EXERCISE DIRECTIONS
Reproduce exactly the lines below from the one containing "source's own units" through the one containing "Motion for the", including both, and nothing else.
======== RECORDED DATA ========
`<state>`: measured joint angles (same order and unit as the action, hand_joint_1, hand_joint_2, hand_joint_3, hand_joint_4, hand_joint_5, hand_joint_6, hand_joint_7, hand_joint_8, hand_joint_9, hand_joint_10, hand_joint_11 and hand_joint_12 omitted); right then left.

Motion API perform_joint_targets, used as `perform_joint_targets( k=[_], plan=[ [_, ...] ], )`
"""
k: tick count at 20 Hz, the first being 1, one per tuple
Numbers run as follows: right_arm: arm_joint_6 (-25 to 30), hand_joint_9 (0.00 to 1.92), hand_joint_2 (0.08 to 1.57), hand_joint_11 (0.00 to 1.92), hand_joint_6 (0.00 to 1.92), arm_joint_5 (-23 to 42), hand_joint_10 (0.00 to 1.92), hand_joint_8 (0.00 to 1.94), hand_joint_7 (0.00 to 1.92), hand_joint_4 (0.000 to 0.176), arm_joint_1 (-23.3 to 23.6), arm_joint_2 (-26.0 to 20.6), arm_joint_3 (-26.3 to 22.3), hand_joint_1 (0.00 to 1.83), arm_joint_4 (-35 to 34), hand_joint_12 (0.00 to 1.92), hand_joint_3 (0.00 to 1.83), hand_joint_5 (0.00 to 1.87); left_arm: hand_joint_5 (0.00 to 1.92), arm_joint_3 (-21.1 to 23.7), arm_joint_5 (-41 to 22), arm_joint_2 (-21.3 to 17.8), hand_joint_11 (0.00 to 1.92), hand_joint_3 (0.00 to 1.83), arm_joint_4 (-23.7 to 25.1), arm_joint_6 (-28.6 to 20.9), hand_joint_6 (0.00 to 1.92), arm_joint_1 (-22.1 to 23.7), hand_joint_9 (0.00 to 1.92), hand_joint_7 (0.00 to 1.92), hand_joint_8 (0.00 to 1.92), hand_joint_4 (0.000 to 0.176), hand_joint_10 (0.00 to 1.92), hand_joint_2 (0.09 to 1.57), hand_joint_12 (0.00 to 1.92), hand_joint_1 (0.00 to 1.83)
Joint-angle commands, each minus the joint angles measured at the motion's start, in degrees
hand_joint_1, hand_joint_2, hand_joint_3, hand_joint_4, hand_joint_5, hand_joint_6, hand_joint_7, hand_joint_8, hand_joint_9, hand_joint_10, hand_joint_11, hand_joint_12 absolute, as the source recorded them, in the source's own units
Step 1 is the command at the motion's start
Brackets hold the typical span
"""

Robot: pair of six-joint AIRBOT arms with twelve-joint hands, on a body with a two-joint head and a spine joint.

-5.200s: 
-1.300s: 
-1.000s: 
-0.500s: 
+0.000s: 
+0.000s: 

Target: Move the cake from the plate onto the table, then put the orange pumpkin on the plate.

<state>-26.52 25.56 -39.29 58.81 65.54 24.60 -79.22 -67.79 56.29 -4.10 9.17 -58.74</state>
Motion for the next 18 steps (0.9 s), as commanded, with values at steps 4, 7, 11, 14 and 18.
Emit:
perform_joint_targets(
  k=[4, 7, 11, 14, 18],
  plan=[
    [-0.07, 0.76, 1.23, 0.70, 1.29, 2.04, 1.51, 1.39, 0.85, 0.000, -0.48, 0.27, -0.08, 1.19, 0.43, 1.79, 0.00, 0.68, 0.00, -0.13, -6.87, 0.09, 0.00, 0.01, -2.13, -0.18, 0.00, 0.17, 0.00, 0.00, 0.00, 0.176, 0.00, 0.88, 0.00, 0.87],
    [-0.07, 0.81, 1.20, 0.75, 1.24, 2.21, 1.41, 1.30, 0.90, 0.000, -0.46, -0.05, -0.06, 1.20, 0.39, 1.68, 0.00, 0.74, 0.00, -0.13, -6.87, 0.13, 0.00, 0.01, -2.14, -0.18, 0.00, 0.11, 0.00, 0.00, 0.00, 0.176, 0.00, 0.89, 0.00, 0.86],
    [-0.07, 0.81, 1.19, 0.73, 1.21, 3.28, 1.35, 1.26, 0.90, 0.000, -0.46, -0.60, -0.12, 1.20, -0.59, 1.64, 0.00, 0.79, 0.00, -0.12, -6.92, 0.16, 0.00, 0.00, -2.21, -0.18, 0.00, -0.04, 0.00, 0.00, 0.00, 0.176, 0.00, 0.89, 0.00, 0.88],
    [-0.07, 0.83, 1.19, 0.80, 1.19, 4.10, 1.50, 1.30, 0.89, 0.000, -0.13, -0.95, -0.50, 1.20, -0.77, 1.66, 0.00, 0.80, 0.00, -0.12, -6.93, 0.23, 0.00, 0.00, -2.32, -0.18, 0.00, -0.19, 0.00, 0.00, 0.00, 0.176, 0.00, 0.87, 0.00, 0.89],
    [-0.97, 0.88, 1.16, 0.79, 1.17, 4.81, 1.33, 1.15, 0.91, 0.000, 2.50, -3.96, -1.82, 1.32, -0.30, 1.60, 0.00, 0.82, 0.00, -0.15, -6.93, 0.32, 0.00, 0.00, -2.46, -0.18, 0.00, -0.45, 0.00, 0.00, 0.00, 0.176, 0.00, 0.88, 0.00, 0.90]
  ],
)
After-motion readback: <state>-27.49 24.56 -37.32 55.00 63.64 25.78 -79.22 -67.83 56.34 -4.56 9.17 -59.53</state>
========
SOLUTION TO THE EXERCISE
hand_joint_1, hand_joint_2, hand_joint_3, hand_joint_4, hand_joint_5, hand_joint_6, hand_joint_7, hand_joint_8, hand_joint_9, hand_joint_10, hand_joint_11, hand_joint_12 absolute, as the source recorded them, in the source's own units
Step 1 is the command at the motion's start
Brackets hold the typical span
"""

Robot: pair of six-joint AIRBOT arms with twelve-joint hands, on a body with a two-joint head and a spine joint.

-5.200s: 
-1.300s: 
-1.000s: 
-0.500s: 
+0.000s: 
+0.000s: 

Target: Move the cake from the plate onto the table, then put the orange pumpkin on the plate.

<state>-26.52 25.56 -39.29 58.81 65.54 24.60 -79.22 -67.79 56.29 -4.10 9.17 -58.74</state>
Motion for the next 18 steps (0.9 s), as commanded, with values at steps 4, 7, 11, 14 and 18.

The response to this exercise is now complete.